O primeiro é um verdadeiro filme de ação, referto de efeitos especiais criados por computação gráfica, enquanto o segundo, filmado em preto e branco, é um tributo ao cinema de horror dos anos 1950 e 1960, do qual Dickinson é fã. Ele próprio interpreta um pastor que encontra uma mansão assombrada.
“Filmamos na Cornualha, numa antiga propriedade que parecia mesmo um cenário de filme da Hammer [antiga produtora britânica de filmes de terror]. O lugar tinha até um cemitério, que decoramos com mais cruzes e lápides.” O “novo” cemitério incluiu a sepultura de um responsável que Dickinson nutriz: o poeta britânico William Blake.
Dickinson adora incluir em suas músicas e clipes citações a livros e filmes. Tanto no Iron Maiden quanto na curso solo, Dickinson é um contador de histórias.
“Em ‘Many Doors to Hell’ [canção do álbum ‘The Mandrake Project’] raconto a história de uma vampira que deseja voltar a ser uma pessoa de músculos e osso, para que, em vez de tomar o sangue de seus amantes, possa fazer paixão com eles. Ela quer sentir o que é ter um orgasmo, sentir o que é ter susto da morte e, portanto, valorizar a vida. Mas a única maneira de fazer isso é durante um eclipse”, conta.
Sobre os shows da turnê solo, Dickinson se diz muito entusiasmado, mas avisa que os concertos não terão os cenários complexos a que os fãs do Iron Maiden se acostumaram.
“Não teremos, propositadamente, cenários, monstros, zero disso, o show é sobre a música. Teremos um telão com um visual para cada música, mas não é um show coreografado, a música vai movimentar tudo. Zero de playback, zero de bateria eletrônica, zero de samples. Teremos uma orquestra incrível tocando tudo que sabe.”

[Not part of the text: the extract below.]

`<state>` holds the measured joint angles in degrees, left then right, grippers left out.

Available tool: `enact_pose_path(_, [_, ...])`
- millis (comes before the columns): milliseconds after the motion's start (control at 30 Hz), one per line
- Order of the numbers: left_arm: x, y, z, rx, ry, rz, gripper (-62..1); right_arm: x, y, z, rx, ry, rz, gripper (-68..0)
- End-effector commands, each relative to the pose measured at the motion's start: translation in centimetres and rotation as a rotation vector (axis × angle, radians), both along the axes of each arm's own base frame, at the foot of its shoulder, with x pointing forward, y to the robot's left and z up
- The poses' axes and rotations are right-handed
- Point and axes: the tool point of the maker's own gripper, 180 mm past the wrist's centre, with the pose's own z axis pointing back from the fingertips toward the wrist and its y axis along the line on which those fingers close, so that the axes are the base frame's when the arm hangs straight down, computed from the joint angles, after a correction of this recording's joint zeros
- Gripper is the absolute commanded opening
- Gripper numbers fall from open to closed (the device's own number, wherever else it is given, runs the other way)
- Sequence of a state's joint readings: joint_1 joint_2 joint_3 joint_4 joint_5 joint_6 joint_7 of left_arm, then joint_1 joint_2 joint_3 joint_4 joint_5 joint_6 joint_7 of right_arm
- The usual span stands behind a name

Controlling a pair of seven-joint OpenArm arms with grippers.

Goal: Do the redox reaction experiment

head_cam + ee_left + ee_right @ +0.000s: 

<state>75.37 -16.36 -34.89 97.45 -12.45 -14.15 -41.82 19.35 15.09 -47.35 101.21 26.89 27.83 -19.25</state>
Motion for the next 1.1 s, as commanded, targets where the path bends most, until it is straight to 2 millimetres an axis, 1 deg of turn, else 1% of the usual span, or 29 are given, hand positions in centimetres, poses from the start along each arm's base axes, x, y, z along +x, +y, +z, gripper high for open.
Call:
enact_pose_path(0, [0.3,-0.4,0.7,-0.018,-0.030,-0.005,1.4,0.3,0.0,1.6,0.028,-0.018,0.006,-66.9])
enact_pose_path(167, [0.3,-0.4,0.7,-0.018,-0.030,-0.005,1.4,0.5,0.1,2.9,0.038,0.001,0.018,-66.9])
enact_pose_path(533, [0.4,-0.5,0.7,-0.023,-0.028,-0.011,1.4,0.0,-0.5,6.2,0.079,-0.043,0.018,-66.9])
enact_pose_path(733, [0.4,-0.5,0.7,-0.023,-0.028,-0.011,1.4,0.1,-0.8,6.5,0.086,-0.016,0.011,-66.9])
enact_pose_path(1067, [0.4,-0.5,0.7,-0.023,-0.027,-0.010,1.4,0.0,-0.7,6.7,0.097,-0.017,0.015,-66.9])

Perguntado sobre artistas que admira fora do cenário da música heavy metal, o músico surpreende: “Sabe quem me inspira? Leonard Cohen [cantor e compositor canadense]. Eu simplesmente senhoril as letras dele. Uma vez que era inteligente, e uma vez que fazia letras engraçadas e profundas. Também tinha uma voz muito privado”, diz.

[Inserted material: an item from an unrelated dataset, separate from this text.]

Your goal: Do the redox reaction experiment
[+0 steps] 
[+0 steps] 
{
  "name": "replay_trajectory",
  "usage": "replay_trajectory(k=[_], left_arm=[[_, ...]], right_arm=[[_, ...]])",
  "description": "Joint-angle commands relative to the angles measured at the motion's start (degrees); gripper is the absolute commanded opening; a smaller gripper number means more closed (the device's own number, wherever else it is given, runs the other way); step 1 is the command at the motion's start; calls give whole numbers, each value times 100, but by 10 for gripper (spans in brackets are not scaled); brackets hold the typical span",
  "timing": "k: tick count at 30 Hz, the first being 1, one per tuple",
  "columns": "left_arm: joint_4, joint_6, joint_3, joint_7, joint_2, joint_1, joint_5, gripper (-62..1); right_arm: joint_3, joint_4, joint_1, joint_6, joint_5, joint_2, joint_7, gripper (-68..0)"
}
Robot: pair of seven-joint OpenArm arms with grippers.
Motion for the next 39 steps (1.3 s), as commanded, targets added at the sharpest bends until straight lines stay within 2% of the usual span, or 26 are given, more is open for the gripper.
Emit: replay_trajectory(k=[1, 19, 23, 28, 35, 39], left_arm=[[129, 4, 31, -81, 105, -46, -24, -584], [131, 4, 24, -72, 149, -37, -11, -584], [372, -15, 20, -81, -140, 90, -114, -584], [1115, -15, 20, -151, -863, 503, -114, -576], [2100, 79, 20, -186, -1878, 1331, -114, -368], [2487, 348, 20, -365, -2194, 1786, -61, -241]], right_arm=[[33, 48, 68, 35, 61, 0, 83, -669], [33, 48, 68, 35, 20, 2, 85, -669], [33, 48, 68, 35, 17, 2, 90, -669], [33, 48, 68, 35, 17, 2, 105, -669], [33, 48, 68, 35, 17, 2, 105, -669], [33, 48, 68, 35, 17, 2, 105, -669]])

“Quando tive cancro de gasganete, me perguntaram o que aconteceria se eu perdesse totalmente a voz. E eu respondia: Ninguém perde completamente a voz! Ela pode mudar, mas veja Leonard Cohen: ele canta uma vez que Pavarotti? Não. E ele precisa trovar uma vez que Pavarotti? Não. Ele tem a voz dele, e com ela está contando uma história. E isso é inspirador para mim.”